Il doppio binario, tra Teheran e Ankara, per aggirare l’ostacolo
In questo quadro di estrema difficoltà, il governo guidato dal ministro del Petrolio Hayan Abdul-Ghani sta tentando di percorrere contemporaneamente due diverse strade per garantire una pur minima continuità alle esportazioni. Da un lato, c’è il tentativo di trattativa diretta con Teheran: l’Iraq, come dichiarato dallo stesso ministro ad Al Jazeera, avrebbe raggiunto un’intesa di massima con la Repubblica Islamica per permettere il passaggio di alcune sue petroliere attraverso lo Stretto di Hormuz. Si tratterebbe, a leggere le dichiarazioni ufficiali, di un permesso concesso da Teheran per il transito di imbarcazioni irachene, in un contesto in cui il ministro degli Esteri iraniano aveva lapidariamente definito lo Stretto “aperto, ma chiuso ai nemici”. Parallelamente, Baghdad ha riattivato un vecchio canale diplomatico e infrastrutturale con Ankara, chiedendo formalmente alla Regione autonoma del Kurdistan (Krg) l’autorizzazione a utilizzare l’oleodotto che collega i campi di Kirkuk al porto turco di Ceyhan, sul Mediterraneo.

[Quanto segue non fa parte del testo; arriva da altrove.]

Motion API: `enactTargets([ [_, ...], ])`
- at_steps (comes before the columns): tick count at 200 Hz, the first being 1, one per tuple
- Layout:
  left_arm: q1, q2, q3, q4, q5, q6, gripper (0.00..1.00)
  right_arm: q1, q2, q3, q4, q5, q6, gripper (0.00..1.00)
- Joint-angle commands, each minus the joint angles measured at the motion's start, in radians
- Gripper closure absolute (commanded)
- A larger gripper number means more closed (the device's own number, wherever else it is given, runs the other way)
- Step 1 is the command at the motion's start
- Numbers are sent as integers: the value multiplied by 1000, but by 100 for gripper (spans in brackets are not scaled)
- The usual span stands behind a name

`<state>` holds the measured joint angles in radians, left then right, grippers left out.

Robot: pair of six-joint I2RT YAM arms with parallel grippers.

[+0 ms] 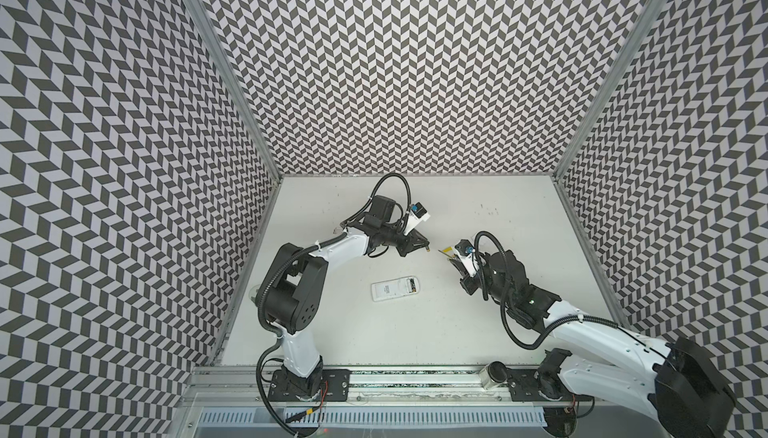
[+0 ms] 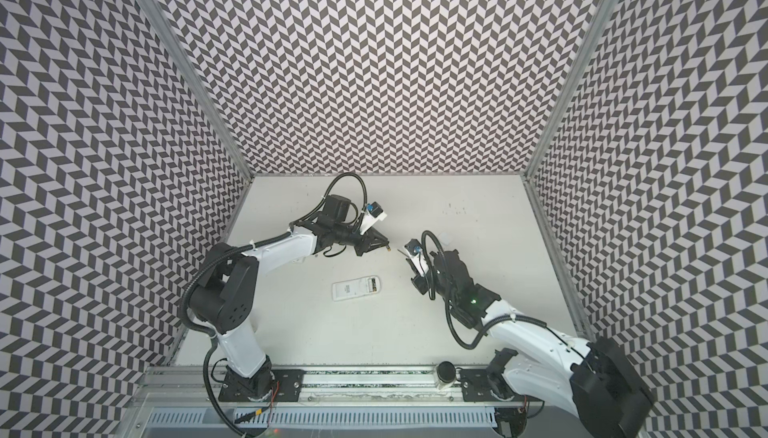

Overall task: Unload the batteries from the remote control
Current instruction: 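Lower the gold-and-black battery onto the table and open the left gripper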

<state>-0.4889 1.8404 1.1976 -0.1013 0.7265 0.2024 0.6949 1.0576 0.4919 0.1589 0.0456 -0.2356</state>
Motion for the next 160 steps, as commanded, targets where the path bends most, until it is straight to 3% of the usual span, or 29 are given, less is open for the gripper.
enactTargets([
  [1, -2, 93, 41, 100, 3, -212, 85, -6, -59, -29, 19, 47, 20, 100],
  [15, -6, 138, 45, 114, 0, -271, 85, -6, -73, -39, 25, 60, 30, 100],
  [54, -14, 183, 43, 108, -25, -282, 82, -7, -71, -39, 16, 62, 28, 100],
  [66, -16, 182, 36, 109, -64, -280, 78, -9, -64, -37, 20, 55, 28, 100],
  [113, 6, 164, -57, 153, -142, -315, 77, -12, -48, -34, 27, 36, 28, 100],
  [160, 24, 144, -64, 136, -146, -301, 71, -13, -11, -24, 9, -8, 29, 100],
])
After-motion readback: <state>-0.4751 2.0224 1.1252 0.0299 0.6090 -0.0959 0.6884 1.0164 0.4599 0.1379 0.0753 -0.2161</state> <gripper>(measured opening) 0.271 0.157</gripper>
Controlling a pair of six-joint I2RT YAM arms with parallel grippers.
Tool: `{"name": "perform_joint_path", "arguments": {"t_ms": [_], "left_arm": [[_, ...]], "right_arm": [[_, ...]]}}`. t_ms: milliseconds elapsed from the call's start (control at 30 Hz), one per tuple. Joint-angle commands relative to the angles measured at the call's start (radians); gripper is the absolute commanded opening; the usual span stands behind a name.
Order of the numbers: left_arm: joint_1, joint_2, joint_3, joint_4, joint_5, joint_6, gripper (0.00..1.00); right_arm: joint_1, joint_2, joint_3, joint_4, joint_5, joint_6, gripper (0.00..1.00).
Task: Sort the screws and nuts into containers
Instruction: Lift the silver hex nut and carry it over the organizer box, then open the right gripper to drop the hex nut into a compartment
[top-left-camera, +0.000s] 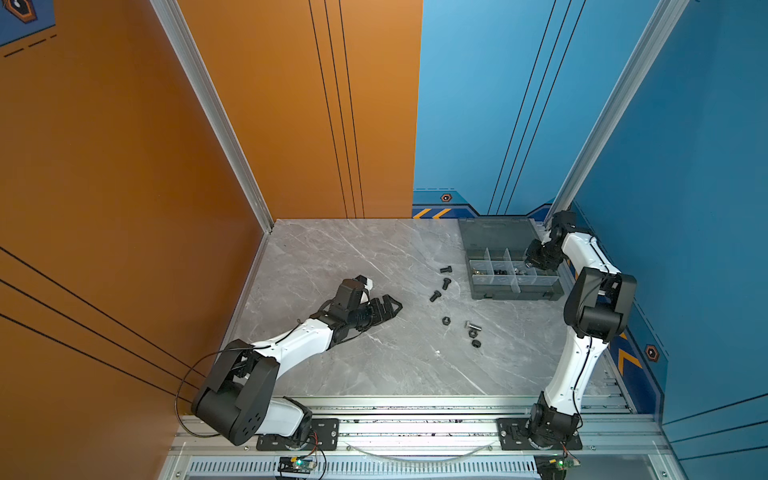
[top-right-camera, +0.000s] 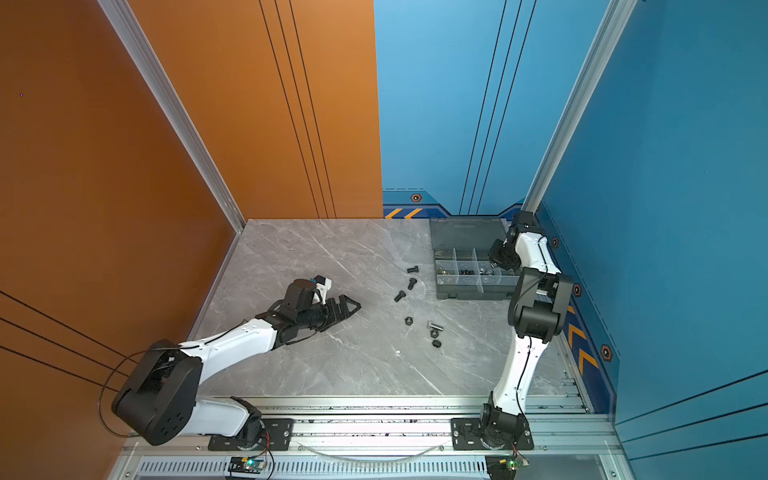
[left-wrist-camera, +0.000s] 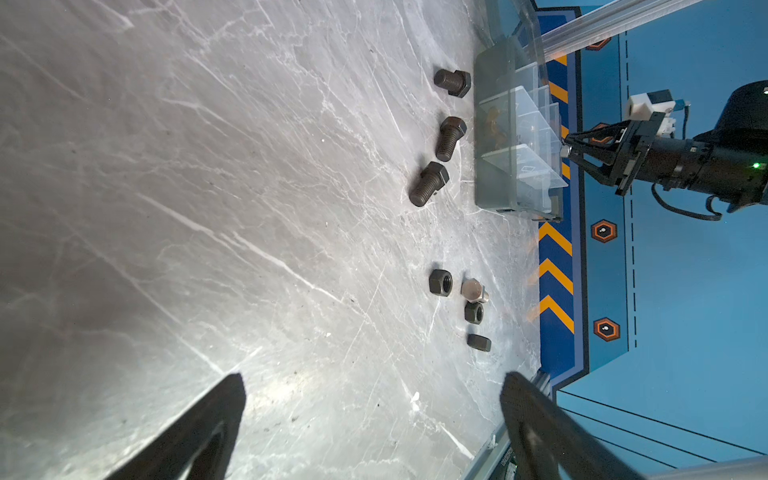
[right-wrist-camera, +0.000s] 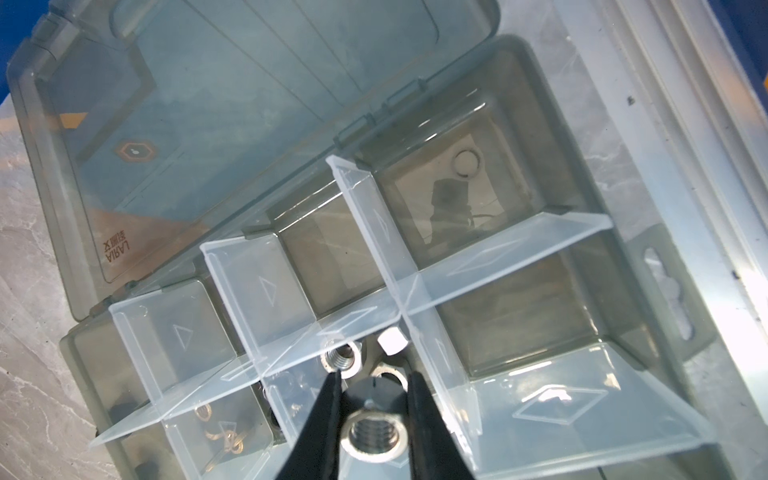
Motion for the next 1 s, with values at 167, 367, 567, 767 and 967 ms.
{"name": "perform_joint_path", "arguments": {"t_ms": [167,367,567,767,967], "left_arm": [[0.005,0.002,0.016,-0.017,0.007,0.010,0.98],[0.002,0.000,0.017,-0.019,0.005,0.009,0.98],[0.001,-0.006,0.019,-0.023,0.002,0.009,0.98],[0.001,-0.009,0.018,-0.023,-0.002,0.009,0.98],[-0.002,-0.011,0.022,-0.030,-0.002,0.012,0.98]], "right_arm": [[-0.001,0.024,0.016,-0.033,-0.002,-0.005,0.23],[-0.001,0.014,0.022,-0.041,-0.018,-0.010,0.37],[-0.001,-0.027,0.022,-0.066,-0.041,-0.021,0.43],[0.010,-0.146,-0.088,-0.073,-0.099,-0.028,0.46],[0.051,-0.317,-0.258,-0.061,-0.112,-0.035,0.48]]}}
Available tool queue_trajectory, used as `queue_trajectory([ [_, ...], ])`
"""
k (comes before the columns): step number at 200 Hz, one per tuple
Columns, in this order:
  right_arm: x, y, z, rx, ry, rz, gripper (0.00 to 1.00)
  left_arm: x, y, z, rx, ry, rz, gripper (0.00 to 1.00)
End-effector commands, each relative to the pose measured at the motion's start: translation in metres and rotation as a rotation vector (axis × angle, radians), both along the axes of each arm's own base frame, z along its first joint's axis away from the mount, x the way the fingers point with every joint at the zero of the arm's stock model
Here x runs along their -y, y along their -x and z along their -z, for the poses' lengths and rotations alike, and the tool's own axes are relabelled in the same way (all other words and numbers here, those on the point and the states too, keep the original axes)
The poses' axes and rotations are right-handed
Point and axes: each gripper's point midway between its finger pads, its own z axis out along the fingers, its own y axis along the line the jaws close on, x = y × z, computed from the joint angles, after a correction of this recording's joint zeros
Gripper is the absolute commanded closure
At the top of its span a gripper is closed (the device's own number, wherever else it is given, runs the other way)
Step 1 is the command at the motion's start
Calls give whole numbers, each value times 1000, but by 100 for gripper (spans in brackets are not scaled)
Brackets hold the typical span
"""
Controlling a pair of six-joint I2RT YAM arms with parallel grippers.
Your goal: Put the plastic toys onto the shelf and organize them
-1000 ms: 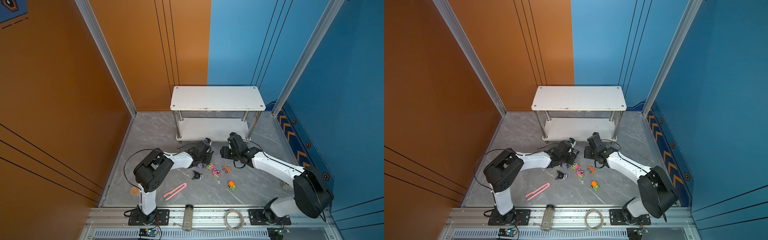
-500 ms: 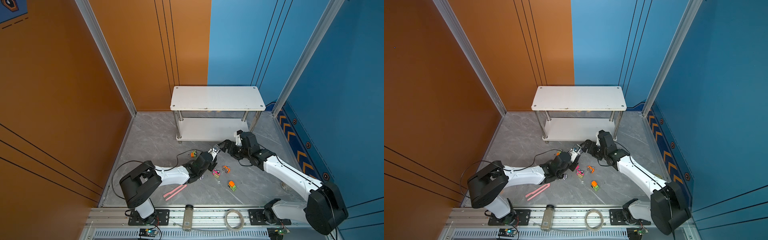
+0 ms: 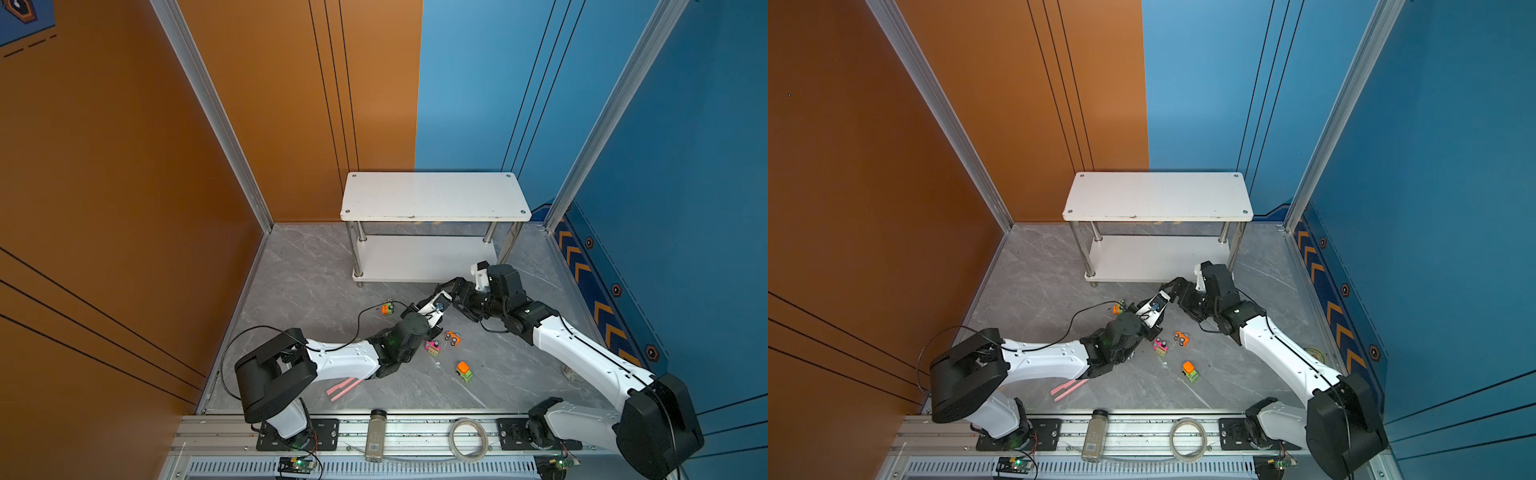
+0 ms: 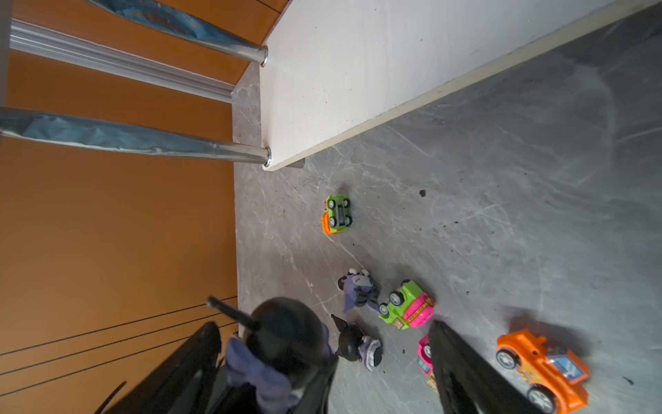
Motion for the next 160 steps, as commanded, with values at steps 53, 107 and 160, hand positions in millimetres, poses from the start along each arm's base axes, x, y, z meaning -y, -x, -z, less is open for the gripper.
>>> queue_trajectory([
  [53, -11, -9, -26, 23, -63, -51, 17, 7, 18, -10, 31, -4, 84, 100],
  [107, -7, 2, -12, -29, 26, -69, 27, 6, 12, -8, 106, -116, 38, 100],
  [160, -9, 6, -4, -56, 56, -94, 44, 11, 11, -10, 168, -188, 22, 100],
])
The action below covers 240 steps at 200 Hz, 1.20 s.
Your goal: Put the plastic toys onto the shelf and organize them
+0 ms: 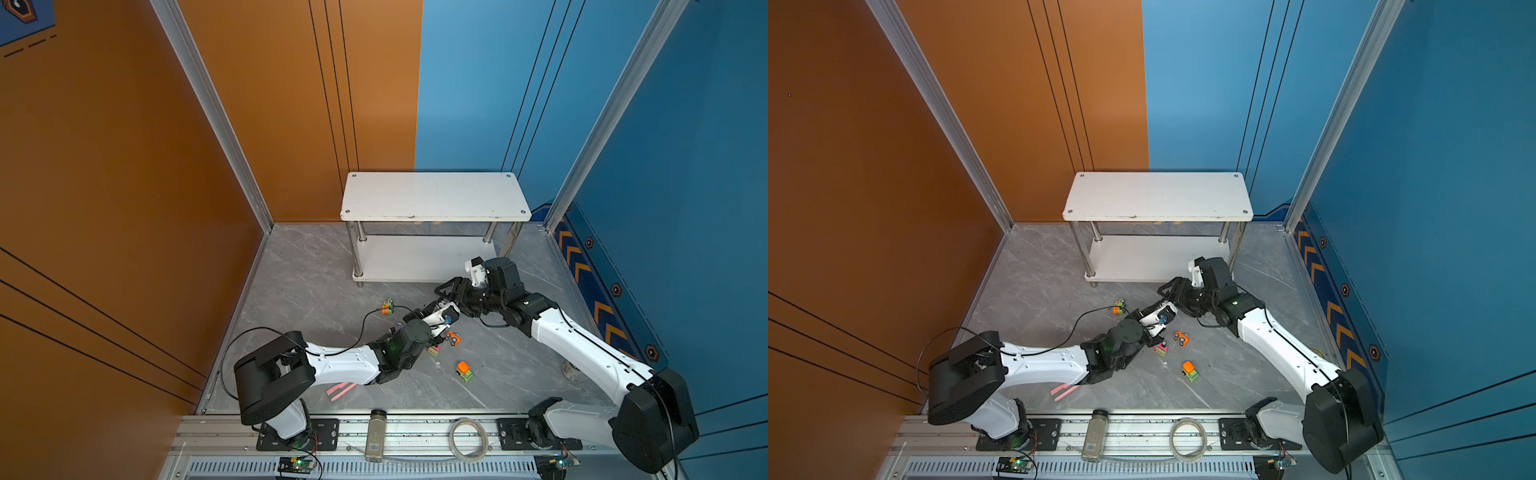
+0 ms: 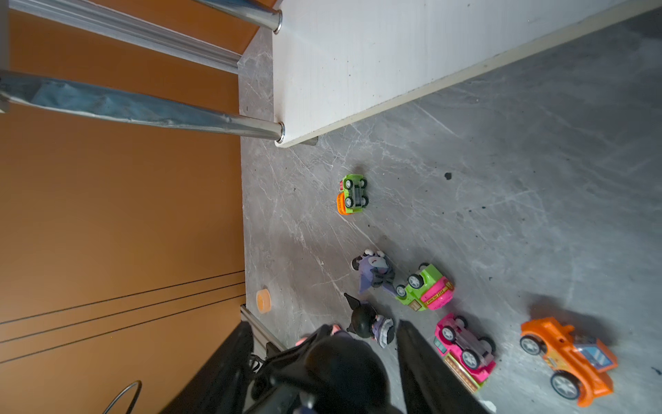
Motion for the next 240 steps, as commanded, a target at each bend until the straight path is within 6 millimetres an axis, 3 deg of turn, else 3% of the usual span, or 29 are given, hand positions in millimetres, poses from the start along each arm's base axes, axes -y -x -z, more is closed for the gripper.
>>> queue_trajectory([
  [1, 0, 0, 4, -14, 38, -16, 44, 6, -2, -13, 68, -21, -21, 100],
  [34, -3, 1, 4, -21, 33, -28, 58, 5, -4, -12, 84, -26, -43, 100],
  [85, -4, -1, -1, 9, 46, -38, 88, 2, -8, -15, 95, -3, -81, 99],
  [98, -3, -2, -2, 33, 70, -45, 93, 0, -9, -17, 94, 13, -93, 77],
  [110, -1, -3, -4, 64, 109, -48, 96, -1, -9, -20, 96, 33, -102, 76],
  [124, 2, -5, -5, 108, 174, -59, 99, -4, -10, -25, 95, 68, -120, 62],
  [141, 11, -12, -7, 167, 270, -56, 100, -10, -11, -32, 89, 124, -149, 23],
  [157, 21, -20, -10, 220, 363, -42, 100, -19, -12, -41, 74, 190, -174, 0],
  [210, 56, -53, -6, 375, 701, -17, 100, -52, -8, -64, -22, 386, -169, 2],
  [240, 76, -78, 6, 431, 902, 22, 100, -80, -17, -61, -159, 469, -187, 2],
])
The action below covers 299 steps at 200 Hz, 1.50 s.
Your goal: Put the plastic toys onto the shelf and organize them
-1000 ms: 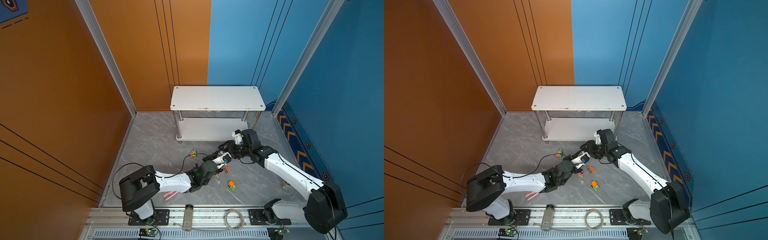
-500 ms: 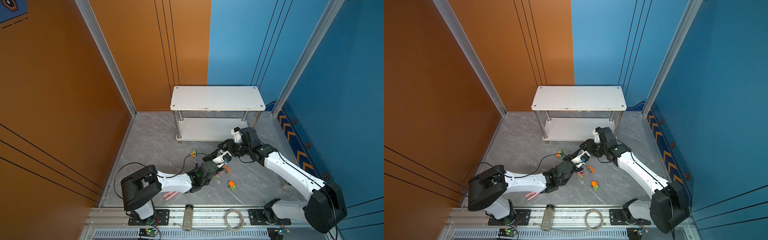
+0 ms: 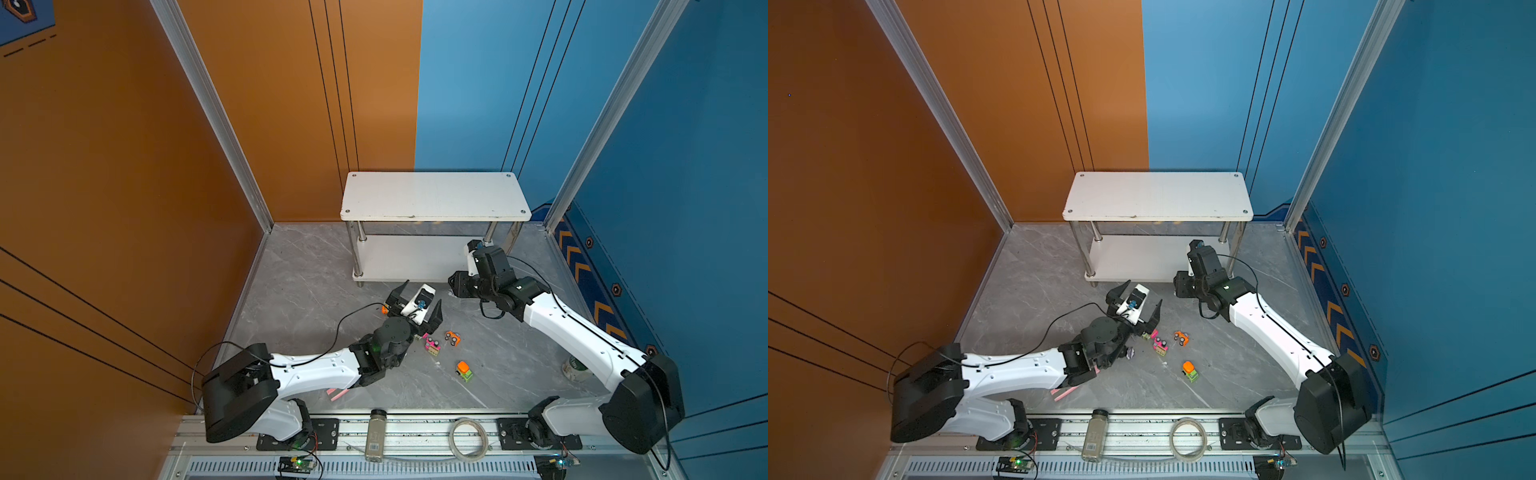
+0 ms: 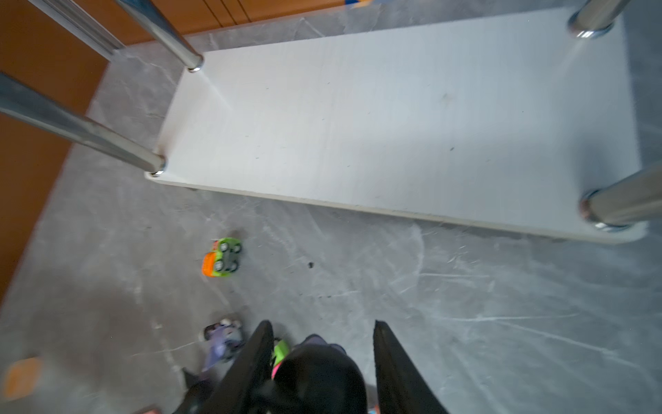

Una richiesta, quest’ultima, che mira a pompare almeno 100.000 barili al giorno attraverso una rotta che, sebbene datata e bisognosa di manutenzione, ha il pregio di bypassare completamente il golfo Persico.
I limiti strutturali delle vie alternative e la questione curda
Queste opzioni, tuttavia, presentano criticità notevoli e sono lungi dal rappresentare una soluzione stabile. L’intesa con l’Iran per il transito delle navi resta un accordo precario, legato al mutevole e pericoloso scenario bellico e alla volontà politica di Teheran, che controlla di fatto l’accesso allo Stretto; un via libera che potrebbe essere revocato in qualsiasi momento. Quanto alla via settentrionale, la sua riattivazione non dipende solo dalla buona volontà di Baghdad o di Ankara. L’oleodotto Kirkuk-Ceyhan, rimasto inattivo per lunghi periodi a causa di dispute finanziarie e attacchi subiti in passato, richiede verifiche tecniche e, soprattutto, passa attraverso il territorio del Kurdistan iracheno. I negoziati con le autorità curde, infatti, sono complessi e riguardano non solo le modalità di trasporto del greggio di Kirkuk, ma anche la possibilità di includere nell’accordo il petrolio estratto direttamente dai campi della Regione autonoma, una prospettiva che apre a intricati nodi sulla ripartizione degli introiti e sul controllo delle esportazioni. La produzione, nel frattempo, rimane ai minimi storici e il rischio concreto è che nessuna di queste due rotte, per quanto percorse con determinazione da Baghdad, riesca a compensare il crollo verticale delle esportazioni né, tantomeno, a sopperire all’emergenza energetica interna acuita dal blocco del gas iraniano.